Byron Hamman. I study prehispanic Mesoamerica, Catholicism and Islam in late medieval Europe, and the intersection of these traditions in the early modern transatlantic world.  My work in historical ethnography draws on alphabetic documents as well as other kinds of material records: images, objects, landscapes, buildings, archaeological remains. For my doctoral project, I conducted over three years of archival research in both Mexico and Spain. The dissertation centers on two inquisitorial investigations which began in the 1540s. One is from Spain (Valencia), and the other from Mexico (Oaxaca). The first involves relations between Muslims and Catholics, and the second relations between Native Americans and Europeans. The different testimonies given (by religious specialists, nobles, former slaves) create a complex picture of social life in both Valencia and Oaxaca. Alliances and enmities, for example, commonly cross religious and ethnic divisions. For a broader perspective, I supplement the words of witnesses with documents from non-inquisitorial sources (Islamic legal rulings, prehispanic books, notary archives) as well as other types of material traces. Overall, the project involves microhistories of two specific places, and at the same time looks for parallels between the internal colonization of Muslims in Valencia and the external colonization of Native Americans in the New World.

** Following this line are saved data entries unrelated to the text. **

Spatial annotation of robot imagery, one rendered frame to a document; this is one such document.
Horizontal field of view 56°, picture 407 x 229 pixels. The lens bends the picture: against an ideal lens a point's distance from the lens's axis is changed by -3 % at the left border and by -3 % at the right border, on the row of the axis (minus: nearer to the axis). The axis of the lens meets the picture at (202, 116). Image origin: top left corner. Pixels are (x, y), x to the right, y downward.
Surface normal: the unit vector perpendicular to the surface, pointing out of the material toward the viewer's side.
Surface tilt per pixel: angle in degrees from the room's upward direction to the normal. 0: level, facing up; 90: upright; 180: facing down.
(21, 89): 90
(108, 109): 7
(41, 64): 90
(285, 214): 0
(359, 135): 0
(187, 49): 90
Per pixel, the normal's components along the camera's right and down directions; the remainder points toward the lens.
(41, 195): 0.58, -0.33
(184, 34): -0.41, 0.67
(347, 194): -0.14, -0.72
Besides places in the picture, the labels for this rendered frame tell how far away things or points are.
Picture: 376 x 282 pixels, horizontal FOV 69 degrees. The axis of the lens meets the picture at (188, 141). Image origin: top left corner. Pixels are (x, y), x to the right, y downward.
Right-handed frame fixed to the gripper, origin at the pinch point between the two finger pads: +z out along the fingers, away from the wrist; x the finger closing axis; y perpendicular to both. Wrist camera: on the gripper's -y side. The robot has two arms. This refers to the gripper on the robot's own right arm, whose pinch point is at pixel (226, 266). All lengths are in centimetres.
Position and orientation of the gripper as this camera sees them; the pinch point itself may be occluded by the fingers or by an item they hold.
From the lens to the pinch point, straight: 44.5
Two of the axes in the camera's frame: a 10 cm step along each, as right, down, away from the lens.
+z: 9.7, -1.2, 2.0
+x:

Jennifer Rozo.  My dissertation research explores the long-term social, economic, and environmental implications of Puebloan agricultural land use practices and changes to those practices during the pre-Revolt Spanish colonial period in New Mexico (mid-sixteenth to mid-seventeenth centuries).  Specifically, this project focuses on the introduction, spatialization, and development of a novel economy –  pastoralism – into a previously more exclusive agrarian economy.  My project employs survey, excavation, and pollen analysis data from an early Spanish colonial-period Pueblo village (known as LA 162, Paako, or San Pedro) and its surrounding field systems.  In particular, pollen analysis is used to examine the ecological impacts, both intentional and unintentional, of daily practices, in order to glean a more nuanced understanding of the dynamic, entangled interrelationships of (human) social communities, animal communities, plant communities, and the landscape, through a particular historically-situated case study. This, in turn, provides a more in-depth context for looking at the politics, economies, and aesthetics of the Spanish colonial world.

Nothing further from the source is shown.